MARYSVILLE, Wash. - Owain Weinert, 10, the acting “Command Sergeant Major” for the day, visits the 364th Expeditionary Sustainment in Marysville, Wash., as part of a tour sponsored by the Make-A-Wish Foundation.
Acting “Command Sergeant Major” Owain Weinert, 10, toured the Marysville Armed Forces Reserve Center April 20, and discussed training, equipment, and retention with members of the 364th Expeditionary Sustainment Command and the 7th Battalion, Army Reserve Careers Division.
Owain, a resident of the Ballard neighborhood in Seattle, was a special guest of the U.S. Army Reserve as part of tour sponsored by the Make-A-Wish Foundation.
Two years ago, Owain learned he has a life-threatening illness, acute lymphocytic leukemia. He often experiences side effects and nausea from chemotherapy. Despite the difficulties, Owain soldiers on each day by attending school at Loyal Heights Elementary School whenever possible, and by providing inspiration to everyone he meets.
Owain had no difficulty assuming the role of “Command Sergeant Major” for the day, and asked detailed questions about military life. Owain even fired some simulated rounds “downrange” on the Engagement Skills Trainer 2000, with Sgt. 1st Class David Weaver of the 477th Transportation Company. Owain fired an M9 pistol, an M4-A4 rifle and the M-249 Squad Automatic Weapon at a projection screen that displayed enemy troops advancing on his position.
“I prefer that one,” Owain said pointing to the M-249 SAW. “But it's way too heavy for me to carry around.”
Lt. Col. David Baker, chief of staff of the 364th ESC (Rear), described military customs and courtesies, such as when to salute and when to wear a patrol cap. Baker then quizzed Owain on his knowledge of military rank insignia. Owain was spot-on; he had definitely done his homework for this trip.
Master Sgt. Wallace Koehmstedt described the use of various military vehicles and answered Owain's questions about vehicle armament, logistics missions, and fuel requirements.

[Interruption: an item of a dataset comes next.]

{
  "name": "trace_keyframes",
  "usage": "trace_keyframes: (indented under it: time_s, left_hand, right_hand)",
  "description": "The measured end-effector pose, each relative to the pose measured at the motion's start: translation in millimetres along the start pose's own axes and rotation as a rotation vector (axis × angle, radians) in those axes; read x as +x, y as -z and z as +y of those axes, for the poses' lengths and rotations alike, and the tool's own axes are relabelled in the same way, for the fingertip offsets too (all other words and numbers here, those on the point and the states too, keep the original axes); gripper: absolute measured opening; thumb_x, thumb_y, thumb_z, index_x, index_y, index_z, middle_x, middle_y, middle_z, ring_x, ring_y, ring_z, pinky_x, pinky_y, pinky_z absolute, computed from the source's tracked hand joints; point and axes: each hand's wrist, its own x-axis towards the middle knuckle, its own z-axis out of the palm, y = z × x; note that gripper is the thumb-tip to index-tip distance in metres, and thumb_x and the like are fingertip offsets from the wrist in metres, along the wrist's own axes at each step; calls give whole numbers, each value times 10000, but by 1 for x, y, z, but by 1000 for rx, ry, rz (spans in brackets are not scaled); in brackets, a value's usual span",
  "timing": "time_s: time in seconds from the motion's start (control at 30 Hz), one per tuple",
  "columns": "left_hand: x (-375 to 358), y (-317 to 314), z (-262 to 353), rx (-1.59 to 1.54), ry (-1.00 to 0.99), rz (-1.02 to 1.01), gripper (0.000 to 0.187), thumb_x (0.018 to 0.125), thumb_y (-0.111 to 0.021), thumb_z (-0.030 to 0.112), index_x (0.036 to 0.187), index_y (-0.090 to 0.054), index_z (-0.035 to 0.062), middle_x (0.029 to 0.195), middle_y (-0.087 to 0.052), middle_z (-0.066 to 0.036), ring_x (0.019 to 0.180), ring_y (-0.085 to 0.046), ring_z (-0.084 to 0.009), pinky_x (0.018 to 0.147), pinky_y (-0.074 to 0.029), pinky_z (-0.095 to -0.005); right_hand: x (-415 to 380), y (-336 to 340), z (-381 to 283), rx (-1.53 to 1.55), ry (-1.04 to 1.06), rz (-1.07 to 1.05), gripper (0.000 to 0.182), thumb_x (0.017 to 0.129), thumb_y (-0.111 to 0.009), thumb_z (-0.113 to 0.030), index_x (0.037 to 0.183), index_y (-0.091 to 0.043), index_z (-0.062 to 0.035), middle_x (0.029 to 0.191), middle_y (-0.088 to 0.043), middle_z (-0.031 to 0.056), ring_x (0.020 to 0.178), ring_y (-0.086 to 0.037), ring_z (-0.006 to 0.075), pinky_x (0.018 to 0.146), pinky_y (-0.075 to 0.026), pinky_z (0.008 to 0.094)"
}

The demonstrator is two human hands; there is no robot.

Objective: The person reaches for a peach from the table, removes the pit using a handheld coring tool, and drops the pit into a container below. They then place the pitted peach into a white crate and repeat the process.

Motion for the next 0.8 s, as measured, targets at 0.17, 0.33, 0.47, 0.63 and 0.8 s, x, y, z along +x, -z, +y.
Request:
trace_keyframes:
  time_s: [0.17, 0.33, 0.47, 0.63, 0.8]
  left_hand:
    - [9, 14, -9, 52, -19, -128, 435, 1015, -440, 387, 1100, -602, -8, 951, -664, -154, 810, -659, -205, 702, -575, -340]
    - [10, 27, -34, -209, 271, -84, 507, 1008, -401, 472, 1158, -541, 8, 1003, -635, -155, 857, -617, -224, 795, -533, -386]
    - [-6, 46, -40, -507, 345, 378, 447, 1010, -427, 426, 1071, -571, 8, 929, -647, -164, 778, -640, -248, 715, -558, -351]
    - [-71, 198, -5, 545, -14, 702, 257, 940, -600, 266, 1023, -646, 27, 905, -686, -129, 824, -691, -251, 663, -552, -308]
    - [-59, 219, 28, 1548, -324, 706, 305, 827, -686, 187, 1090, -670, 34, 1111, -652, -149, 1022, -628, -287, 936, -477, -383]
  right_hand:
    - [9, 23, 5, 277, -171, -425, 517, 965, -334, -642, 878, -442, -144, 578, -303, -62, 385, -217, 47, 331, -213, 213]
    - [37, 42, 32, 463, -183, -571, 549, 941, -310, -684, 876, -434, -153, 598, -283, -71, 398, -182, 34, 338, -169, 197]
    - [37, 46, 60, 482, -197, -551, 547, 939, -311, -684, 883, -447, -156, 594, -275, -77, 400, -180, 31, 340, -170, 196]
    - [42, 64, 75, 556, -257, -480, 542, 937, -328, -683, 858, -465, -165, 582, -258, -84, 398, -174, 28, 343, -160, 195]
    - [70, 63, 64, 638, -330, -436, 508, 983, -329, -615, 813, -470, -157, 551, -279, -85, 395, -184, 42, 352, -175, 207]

“He’s a very smart kid, and he’s as mature as some of the soldiers I have,” Koehmstedt said with a smile. “He has a lot of enthusiasm and energy despite everything he is going through.”
When not asking questions about the military, Owain enthusiastically described how he assisted in the design of a free video game called “Allied Star Police” that is available for download on mobile devices. Owain also said that he maintains his own blog called “Owain's Army” on crushkidscancer.org.
Owain’s family and friends are participating in the 200-mile Seattle to Portland Bicycle Classic on July 9 in an effort to raise public awareness of children's cancers.
“I am so amazed and I'm just totally overwhelmed,” Owain said as he received the 364th ESC commander's coin.
“Thanks so much; this has been very interesting and a lot of fun,” he added.
At the conclusion of the tour, Owain signed autographs for all the troops that he’d met, with “Keep on Fighting” printed neatly on the back.
“It always gives me a good feeling when kids visit and want to see what the Army is all about,” said Koehmsted. After a pause, he added, “The public is very good at letting us know that they care about soldiers, it’s times like this that we get the chance to let them know that we care about them too.”